Using the data beneath this instruction, retype only the lines from the one that contains "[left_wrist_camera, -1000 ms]" down to the one that contains "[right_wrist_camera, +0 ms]", both included, exactly as they appear.

(Beginning of The input)

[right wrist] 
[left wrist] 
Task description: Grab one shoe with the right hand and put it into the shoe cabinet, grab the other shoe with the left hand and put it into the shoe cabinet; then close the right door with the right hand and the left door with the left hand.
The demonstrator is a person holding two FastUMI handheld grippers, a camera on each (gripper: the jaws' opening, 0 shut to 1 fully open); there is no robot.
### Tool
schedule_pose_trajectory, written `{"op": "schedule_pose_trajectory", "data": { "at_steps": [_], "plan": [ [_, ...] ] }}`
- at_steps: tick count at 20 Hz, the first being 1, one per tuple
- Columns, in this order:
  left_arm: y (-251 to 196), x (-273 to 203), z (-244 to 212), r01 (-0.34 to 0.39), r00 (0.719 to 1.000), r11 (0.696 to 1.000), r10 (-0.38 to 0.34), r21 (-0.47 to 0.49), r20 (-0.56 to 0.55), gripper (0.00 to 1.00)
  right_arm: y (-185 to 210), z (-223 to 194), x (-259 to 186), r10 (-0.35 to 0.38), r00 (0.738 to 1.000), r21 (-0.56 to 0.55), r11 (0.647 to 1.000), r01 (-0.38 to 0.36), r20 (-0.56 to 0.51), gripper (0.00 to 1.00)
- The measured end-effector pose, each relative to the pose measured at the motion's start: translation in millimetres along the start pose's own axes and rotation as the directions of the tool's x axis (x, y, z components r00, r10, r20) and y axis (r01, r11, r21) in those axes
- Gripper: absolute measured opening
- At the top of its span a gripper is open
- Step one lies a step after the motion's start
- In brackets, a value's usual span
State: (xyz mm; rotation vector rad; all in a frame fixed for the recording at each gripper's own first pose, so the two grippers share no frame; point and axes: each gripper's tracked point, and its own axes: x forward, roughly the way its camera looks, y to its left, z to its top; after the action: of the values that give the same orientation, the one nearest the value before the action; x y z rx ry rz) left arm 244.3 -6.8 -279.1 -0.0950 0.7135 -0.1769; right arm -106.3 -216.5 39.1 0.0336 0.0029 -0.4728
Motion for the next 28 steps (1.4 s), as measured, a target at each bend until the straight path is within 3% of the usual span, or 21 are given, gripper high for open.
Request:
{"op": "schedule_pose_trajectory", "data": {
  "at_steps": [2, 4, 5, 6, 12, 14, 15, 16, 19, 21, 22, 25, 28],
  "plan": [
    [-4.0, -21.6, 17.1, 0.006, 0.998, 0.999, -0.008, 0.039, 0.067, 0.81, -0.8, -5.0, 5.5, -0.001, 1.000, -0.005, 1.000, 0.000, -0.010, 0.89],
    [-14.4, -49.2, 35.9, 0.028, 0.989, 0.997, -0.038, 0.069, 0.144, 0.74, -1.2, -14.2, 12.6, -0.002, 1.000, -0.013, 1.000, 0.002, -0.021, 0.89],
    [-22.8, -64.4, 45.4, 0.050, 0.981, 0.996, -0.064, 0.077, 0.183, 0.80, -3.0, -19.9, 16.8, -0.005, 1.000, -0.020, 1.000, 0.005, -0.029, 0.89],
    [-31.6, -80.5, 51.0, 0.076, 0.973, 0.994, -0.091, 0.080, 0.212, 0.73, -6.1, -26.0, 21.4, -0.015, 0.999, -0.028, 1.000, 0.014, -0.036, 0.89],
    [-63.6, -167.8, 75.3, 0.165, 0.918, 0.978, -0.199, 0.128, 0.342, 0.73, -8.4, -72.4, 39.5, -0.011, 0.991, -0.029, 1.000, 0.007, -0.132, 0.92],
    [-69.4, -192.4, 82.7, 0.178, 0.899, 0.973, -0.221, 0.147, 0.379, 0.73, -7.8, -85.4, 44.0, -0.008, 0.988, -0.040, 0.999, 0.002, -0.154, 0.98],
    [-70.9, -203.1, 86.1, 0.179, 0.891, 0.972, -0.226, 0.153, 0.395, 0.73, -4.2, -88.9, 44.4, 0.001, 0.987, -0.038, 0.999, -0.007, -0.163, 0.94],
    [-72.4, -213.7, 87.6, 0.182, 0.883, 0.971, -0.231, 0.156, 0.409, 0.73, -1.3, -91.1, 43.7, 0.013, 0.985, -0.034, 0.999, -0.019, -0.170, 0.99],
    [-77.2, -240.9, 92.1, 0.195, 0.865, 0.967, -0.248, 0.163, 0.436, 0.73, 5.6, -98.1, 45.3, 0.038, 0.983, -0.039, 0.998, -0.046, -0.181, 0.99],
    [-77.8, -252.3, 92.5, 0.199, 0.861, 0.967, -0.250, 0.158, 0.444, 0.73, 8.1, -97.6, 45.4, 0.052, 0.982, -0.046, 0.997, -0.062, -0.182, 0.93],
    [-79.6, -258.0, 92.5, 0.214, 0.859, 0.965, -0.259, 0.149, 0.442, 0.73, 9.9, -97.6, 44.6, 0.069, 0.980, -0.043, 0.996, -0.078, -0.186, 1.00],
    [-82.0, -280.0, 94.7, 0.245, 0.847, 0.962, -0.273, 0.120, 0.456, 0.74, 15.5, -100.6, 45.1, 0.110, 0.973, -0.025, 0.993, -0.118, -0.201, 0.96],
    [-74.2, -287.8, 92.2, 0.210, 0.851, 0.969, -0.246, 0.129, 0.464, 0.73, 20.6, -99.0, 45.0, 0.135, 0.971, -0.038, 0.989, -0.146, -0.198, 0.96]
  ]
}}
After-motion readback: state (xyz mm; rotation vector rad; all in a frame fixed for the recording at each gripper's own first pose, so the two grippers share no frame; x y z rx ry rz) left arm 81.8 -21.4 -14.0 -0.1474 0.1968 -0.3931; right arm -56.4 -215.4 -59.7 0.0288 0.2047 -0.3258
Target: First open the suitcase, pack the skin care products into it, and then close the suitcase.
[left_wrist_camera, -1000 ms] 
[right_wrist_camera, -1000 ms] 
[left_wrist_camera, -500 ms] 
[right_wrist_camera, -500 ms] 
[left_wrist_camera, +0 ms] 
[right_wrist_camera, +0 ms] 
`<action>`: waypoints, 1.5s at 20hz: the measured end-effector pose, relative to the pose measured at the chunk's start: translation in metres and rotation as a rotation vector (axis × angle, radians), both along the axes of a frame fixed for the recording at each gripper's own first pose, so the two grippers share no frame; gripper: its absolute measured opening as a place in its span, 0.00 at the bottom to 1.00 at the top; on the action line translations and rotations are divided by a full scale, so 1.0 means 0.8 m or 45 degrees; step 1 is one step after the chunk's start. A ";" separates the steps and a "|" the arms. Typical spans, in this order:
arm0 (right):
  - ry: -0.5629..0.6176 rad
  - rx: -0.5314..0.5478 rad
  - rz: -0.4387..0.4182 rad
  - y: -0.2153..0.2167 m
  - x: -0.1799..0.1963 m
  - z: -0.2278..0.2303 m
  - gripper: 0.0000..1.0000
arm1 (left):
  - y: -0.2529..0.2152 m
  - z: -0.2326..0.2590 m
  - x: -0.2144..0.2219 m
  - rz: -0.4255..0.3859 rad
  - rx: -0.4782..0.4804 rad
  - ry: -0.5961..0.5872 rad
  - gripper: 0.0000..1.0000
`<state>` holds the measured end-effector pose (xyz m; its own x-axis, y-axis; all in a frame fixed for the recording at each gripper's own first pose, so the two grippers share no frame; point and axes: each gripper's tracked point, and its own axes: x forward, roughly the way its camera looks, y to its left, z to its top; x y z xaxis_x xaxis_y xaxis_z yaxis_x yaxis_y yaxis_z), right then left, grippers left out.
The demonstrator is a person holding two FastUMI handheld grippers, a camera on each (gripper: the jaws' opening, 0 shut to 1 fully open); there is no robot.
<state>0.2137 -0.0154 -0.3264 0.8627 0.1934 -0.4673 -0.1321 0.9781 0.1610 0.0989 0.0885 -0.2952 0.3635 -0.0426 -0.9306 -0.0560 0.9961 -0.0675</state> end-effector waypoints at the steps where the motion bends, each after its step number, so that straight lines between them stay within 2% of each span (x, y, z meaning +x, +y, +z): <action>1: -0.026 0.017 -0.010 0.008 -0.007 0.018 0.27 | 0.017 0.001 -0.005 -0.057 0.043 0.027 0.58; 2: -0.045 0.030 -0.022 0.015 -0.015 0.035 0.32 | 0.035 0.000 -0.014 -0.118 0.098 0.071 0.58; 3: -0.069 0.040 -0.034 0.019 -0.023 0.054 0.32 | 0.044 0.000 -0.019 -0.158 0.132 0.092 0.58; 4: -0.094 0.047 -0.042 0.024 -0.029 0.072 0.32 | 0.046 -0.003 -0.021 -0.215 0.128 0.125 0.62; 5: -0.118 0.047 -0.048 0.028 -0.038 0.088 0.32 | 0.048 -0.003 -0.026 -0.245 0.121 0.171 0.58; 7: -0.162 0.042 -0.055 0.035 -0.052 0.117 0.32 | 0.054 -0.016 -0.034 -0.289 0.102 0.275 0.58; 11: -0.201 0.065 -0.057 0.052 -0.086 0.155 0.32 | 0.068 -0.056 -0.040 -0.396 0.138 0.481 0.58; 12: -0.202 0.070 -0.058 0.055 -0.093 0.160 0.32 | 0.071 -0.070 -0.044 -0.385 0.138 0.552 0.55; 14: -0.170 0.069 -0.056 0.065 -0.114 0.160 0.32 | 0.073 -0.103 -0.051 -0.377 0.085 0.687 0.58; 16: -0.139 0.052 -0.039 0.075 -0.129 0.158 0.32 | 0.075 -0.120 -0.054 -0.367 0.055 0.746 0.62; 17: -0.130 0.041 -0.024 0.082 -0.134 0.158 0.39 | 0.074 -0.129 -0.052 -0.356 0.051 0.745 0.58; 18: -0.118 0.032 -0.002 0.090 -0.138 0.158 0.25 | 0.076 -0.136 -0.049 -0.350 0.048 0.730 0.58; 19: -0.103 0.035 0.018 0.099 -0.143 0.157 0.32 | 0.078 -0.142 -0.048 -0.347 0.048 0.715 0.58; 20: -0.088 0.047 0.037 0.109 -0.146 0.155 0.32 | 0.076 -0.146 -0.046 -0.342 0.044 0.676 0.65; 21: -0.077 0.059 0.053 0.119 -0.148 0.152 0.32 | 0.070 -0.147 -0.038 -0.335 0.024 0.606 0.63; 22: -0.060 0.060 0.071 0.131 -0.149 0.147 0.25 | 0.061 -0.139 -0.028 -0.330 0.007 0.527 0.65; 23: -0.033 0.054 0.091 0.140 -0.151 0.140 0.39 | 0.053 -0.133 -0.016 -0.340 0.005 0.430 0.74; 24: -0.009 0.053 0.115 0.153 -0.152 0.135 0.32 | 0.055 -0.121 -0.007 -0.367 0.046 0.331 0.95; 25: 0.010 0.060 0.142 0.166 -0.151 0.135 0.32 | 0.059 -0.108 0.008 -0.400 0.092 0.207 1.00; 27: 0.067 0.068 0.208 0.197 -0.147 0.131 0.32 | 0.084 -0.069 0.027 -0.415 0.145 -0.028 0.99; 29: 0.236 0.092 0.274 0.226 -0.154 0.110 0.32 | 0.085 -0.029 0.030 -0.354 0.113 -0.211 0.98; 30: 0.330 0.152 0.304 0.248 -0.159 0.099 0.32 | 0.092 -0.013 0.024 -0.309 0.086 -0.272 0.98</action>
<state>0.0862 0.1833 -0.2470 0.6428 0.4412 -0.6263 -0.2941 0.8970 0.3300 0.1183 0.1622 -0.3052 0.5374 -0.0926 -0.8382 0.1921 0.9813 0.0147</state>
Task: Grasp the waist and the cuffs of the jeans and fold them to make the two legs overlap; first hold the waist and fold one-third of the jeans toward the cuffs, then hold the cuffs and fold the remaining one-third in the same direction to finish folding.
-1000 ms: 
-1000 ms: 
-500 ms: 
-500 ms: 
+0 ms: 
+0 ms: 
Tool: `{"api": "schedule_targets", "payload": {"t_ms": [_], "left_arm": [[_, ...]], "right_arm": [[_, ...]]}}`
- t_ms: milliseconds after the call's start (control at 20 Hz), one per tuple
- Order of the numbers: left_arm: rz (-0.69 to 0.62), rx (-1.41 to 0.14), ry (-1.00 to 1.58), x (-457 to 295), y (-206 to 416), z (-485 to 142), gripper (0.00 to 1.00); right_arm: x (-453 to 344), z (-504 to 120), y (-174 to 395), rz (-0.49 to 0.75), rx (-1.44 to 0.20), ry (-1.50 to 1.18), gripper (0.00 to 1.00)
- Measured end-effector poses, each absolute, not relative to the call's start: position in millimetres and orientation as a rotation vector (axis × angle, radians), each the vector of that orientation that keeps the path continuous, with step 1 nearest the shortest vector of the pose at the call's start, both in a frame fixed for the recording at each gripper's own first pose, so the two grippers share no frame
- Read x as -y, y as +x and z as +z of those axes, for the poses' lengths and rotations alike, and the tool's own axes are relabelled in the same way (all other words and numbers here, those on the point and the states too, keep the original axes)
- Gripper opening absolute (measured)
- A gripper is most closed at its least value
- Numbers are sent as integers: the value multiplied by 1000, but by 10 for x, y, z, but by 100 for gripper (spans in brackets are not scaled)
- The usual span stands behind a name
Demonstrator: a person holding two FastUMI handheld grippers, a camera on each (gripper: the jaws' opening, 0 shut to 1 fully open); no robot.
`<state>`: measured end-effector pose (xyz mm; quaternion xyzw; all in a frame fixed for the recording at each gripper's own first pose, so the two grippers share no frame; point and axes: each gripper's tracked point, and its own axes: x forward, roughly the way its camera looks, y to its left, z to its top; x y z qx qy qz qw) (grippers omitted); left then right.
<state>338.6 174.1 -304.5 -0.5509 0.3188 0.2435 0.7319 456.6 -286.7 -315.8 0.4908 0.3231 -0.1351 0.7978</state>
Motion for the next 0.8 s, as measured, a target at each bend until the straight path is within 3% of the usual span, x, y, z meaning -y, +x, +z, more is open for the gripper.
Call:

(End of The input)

## Expected answer
[left_wrist_camera, -1000 ms] 
[right_wrist_camera, -1000 ms] 
[left_wrist_camera, -500 ms] 
[right_wrist_camera, -500 ms] 
[left_wrist_camera, +0 ms] 
[right_wrist_camera, +0 ms] 

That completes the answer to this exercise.